The thing you need to deliver in each email is value. If your readers are getting something that they can only get by reading your emails then you’re on the right track.
When you’re consistent in helping subscribers solve their problems and achieve their goals they’ll actually look forward to reading your emails and posts.
Write like a friend, not a stranger who just wants attention and money.
An easy way to get started is to summarize the post in your email. Give your readers enough where they are intrigued and want more, then link to the full post on your website.
If you are on social media you might also want to create a quick Tweet or Facebook post to share your work with the world. Even if that just means starting with friends and family, it’s a way to put yourself out there and start building brand recognition, and who knows, people may even share it.
BONUS – 14 Blog Post Writing Tips & Best Practices
Whoa, you made it all the way to the end! As a reward, you get some really awesome bonus tips. If you like them, you can get all the deets on each one in our course, How to Build a Remarkable Blog.
- Answer one question thoroughly.
- Create a post outline to organize key points.

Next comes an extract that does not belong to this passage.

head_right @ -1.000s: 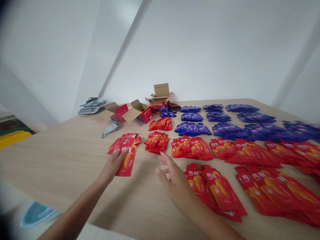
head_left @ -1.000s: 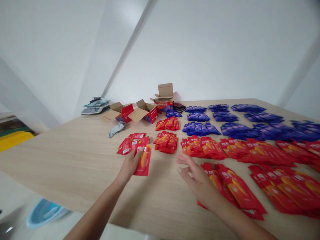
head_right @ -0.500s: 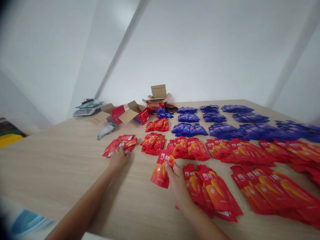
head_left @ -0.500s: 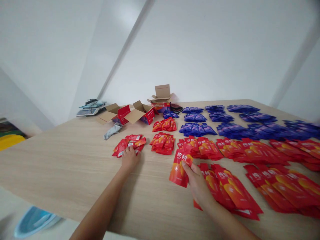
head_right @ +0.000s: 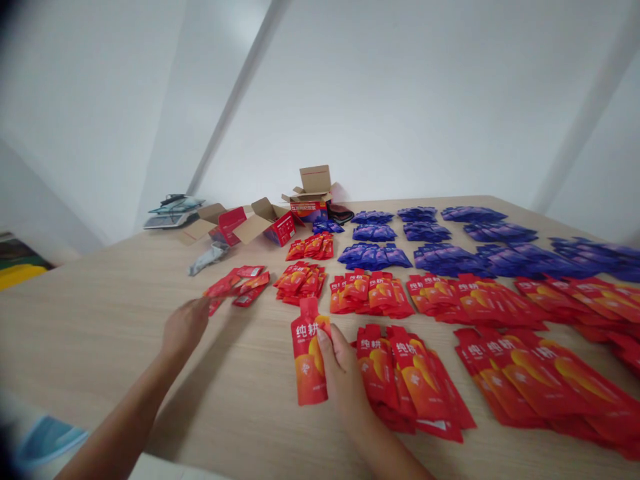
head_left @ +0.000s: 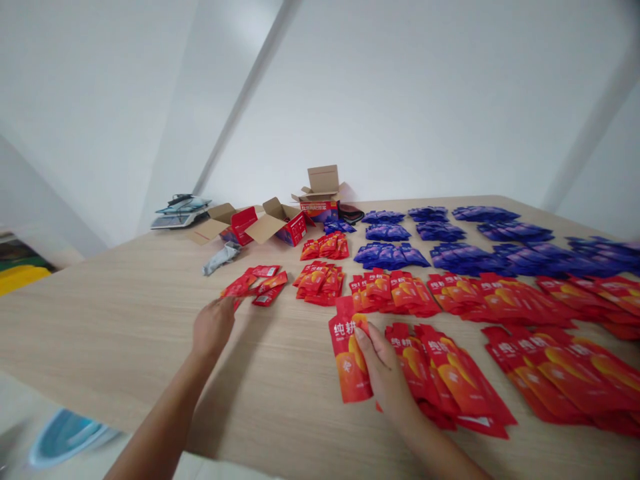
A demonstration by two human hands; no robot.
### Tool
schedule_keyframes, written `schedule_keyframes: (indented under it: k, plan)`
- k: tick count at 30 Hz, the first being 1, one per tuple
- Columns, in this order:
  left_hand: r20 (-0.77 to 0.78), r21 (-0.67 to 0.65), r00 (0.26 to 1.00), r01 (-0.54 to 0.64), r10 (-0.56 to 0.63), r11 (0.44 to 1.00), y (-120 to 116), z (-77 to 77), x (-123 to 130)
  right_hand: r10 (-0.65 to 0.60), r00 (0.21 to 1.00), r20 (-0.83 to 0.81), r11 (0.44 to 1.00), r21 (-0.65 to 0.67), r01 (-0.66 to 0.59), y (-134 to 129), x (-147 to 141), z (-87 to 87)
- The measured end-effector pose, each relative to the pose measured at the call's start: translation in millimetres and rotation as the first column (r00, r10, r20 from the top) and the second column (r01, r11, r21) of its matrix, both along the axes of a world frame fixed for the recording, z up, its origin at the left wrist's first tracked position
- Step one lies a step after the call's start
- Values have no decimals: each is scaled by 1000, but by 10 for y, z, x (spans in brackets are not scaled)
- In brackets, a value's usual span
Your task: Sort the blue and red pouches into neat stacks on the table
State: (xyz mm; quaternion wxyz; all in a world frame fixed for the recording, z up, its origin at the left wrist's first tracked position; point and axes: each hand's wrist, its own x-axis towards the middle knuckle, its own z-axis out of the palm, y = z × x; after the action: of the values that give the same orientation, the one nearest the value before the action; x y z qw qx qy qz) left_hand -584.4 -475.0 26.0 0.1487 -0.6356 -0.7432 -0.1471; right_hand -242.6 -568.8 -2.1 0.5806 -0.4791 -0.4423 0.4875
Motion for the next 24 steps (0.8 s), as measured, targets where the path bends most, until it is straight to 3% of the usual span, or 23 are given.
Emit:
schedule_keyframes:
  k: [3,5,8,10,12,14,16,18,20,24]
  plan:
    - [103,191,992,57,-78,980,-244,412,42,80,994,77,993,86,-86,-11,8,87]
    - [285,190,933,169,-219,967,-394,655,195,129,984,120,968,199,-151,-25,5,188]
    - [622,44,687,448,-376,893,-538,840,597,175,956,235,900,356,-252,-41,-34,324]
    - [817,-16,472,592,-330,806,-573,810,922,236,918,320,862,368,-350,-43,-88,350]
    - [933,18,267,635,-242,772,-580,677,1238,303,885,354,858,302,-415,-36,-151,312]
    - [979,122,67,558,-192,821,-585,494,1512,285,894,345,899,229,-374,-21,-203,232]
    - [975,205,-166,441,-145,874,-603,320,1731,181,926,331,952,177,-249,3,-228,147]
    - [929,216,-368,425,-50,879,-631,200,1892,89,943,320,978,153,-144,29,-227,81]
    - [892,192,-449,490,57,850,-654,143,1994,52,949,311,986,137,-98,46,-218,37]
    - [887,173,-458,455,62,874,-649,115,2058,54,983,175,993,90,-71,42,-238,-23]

- Stay true to your brand.
- Write about what you know, what you’re passionate about, and what your readers want to know.
- Use lots of headings for skim readers.
- Break up text with graphics and visual elements.
- Provide concise post summaries.
- Maybe include a video (with captions).
- Don’t forget references, linkbacks, and attributions.
- Recycle old content a little (but not too much).
- Research what your competitors are doing and do it better.
- Create personas and write content specific to helping each of them.
- Write your “evergreen” and “getting started” topics first.
- Add social share buttons. (You only need to do this once by installing and enabling a plugin like Shared Counts.)